News aircraft model, airplane model, desktop model, f-16, F-18 Super Hornet, F-35, f-35 joint strike fighter, F/A-18, F/A-18 Super Hornet, f16, f35, F35 Joint Strike Fighter, Joint Strike Fighter, mahogany model, model aircraft, model airplane, model plane, plane model, scale model, super hornet, warplanes, wood plane model, wooden airplane model
Sen. John Cornyn says he will vote to approve the nomination of a top Pentagon official whom he criticized just three weeks ago for not supporting the F-35 joint strike fighter strongly enough.

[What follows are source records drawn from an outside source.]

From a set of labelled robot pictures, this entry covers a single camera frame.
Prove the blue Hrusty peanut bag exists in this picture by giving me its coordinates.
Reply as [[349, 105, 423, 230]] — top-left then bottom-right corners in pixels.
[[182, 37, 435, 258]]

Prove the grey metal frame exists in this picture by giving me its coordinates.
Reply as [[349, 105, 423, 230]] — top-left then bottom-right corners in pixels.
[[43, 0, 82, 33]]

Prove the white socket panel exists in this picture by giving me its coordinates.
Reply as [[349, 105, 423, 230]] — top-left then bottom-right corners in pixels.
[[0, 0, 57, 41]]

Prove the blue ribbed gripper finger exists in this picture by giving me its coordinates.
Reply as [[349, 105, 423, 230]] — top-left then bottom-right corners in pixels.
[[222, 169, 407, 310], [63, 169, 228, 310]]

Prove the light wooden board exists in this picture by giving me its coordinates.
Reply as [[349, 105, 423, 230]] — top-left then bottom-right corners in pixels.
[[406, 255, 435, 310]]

At a Senate hearing Tuesday, Cornyn briefly praised Ashton Carter and said he would vote for his confirmation as deputy secretary of defense.
Cornyn’s remarks came after several of his colleagues, notably Senate Armed Services Committee Chairman Carl Levin, D-Mich., and Sen. John McCain, R-Ariz., were extremely critical of the F-35 program and pressed Carter on the importance of controlling “intolerable cost overruns.”
On Aug. 24, Cornyn wrote a letter to Carter “to express disappointment with your apparent lack of commitment to the success” of the F-35 and to urge “you to step up your defense of this key program.”
Cornyn was also critical of the Pentagon buying more Boeing F/A-18 Super Hornets rather than spending the money on the F-35.
As the Pentagon’s head of weapons acquisition, Carter has had to restructure and rebudget the program twice in two years to compensate for delays and cost increases as Lockheed Martin struggled to get airplanes built and flying.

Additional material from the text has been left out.